Dear Readers – The responses from men about dating online have been flooding in! We learn from each other… so here are some samples of the male view:
Reader #1 – “Females routinely misrepresent themselves in all the similar ways that males do - age, marital status, financial status, looks, etc.
“Some are looking for someone to bail them out of financial difficulty. They may even have a man in their life who’s encouraging them to take advantage of naïve guys.
“Some have extreme expectations – one woman was tired of typical first dates and was looking for the man who’d fly her on his private jet to the Bahamas for the weekend.
“Some couldn't imagine dating someone from a community in the same city that’s “too unsophisticated.”
“Though we all meet people whom we know immediately we won’t click with, not all women had the good manners to have a coffee, etc., and chat for a bit.
“After one person didn’t even show up, I received a derogatory message describing me perfectly (she’d obviously scouted me) and full of put-down remarks.
“The stereotype - that if a man’s in his 40's and has never married -"there must be something wrong with him" - is common but women don't have the same reservations about themselves.
“However, I met someone six years ago and we’re still going strong.”
Mike
Reader #2 –“After chatting for a week online, we met, liked each other and started dating. We had sex on the second date, and it was her choice! We then decided to get to know more about each other without worrying about sex.

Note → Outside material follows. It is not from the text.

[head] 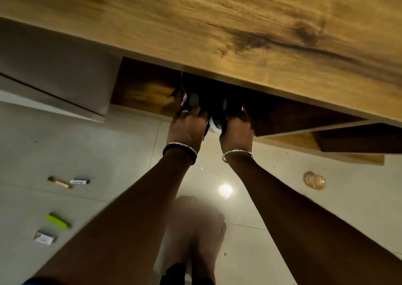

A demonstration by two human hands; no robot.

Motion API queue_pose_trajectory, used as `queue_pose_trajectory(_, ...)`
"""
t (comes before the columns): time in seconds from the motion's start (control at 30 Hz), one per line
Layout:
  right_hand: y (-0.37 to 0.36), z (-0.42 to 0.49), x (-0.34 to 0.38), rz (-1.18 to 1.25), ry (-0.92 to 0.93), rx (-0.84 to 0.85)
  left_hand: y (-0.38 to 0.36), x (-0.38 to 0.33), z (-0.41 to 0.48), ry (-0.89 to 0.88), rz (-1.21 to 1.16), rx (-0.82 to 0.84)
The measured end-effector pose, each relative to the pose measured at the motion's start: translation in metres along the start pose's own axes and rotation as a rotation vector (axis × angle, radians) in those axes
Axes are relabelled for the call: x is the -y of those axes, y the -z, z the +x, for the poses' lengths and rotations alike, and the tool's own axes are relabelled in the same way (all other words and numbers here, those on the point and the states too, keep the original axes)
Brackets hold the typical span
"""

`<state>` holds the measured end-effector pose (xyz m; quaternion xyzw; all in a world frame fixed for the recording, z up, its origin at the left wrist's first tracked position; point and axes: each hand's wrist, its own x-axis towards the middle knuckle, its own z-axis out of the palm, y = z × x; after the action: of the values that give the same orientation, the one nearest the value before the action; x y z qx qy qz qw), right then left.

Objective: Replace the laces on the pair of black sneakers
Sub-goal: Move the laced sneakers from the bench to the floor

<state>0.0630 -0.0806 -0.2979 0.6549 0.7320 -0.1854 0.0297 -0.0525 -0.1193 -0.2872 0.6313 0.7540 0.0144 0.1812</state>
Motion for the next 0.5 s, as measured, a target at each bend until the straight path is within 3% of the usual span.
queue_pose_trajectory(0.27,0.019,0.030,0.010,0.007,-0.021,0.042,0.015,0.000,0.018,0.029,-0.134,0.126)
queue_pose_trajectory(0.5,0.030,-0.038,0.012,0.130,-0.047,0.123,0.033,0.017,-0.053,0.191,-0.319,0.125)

“We were getting along great. I even liked her dogs and they liked me. After dating for a month, she e-mailed that she didn’t want to see me any more.
“She’d been in a relationship several months prior to our meeting, with a married man. He’d lied about being married. Then he kept lying about leaving his wife, so she had stopped seeing him.
“In her e-mail, she said she liked me a lot but she had to give this other man a second chance as he’d come back into her life. I was hurt. Though we were not in love, our relationship had been heading that way.”
Reader #3 – “I’m 56, been separated for four years, and tried three dating sites, including one for seniors. The majority of ladies I emailed have never replied. Some said “Good luck,” many say, “I see no chemistry.”
“The last leads me to believe, that they may be looking for “arm candy.” The funny thing is that I’ve seen these women on all different sites, using the same pictures over the years.
“I only go on a site for a week, then I delete my account. I do understand that ladies get many more responses, maybe hundreds compared to my one or two every other day.
“I’ve been on two dates in the last few months and I talked a lot about everything. The biggest mistake was being honest. I tell them my dreams and goals. The comeback is “ I don’t see us going down the same path.”
“I’d explained that I’m looking for someone to go out on a date, dinner, movie. Not a serious lets-go-to-bed and move-in relationship.
“I do hope to someday share someone else’s dreams and goals. But I believe at my age, if we search for someone perfect, time will pass us by, and sometimes life.”
Reader #4 – “I usually never make a date without seeing a photo, but this woman was rather witty in her profile.
“We arrived at the venue at the same time, and she literally bumped into me, hard. She was solid, tall, and outweighed me by at least 60 lbs. In her profile, she’d classified her body type as “average.”
“I couldn’t think of a smart thing to say, like: “No, I’m not he, can I help you look for him?“
“We proceeded with the date. She was a fine lady but after the conversation, no chemistry.
“Did I learn my lesson and follow my dating rules from then on? Of course not, how do you think I met my wife?”
It’s a shame that this woman felt she had to pretend she’s “average” to get to meet someone. Some men and women prefer plus-sized partners and specific dating sites cater to this preference.
Tip of the day:
Men may face equally off-putting online dating experiences as women, but persistence often pays off.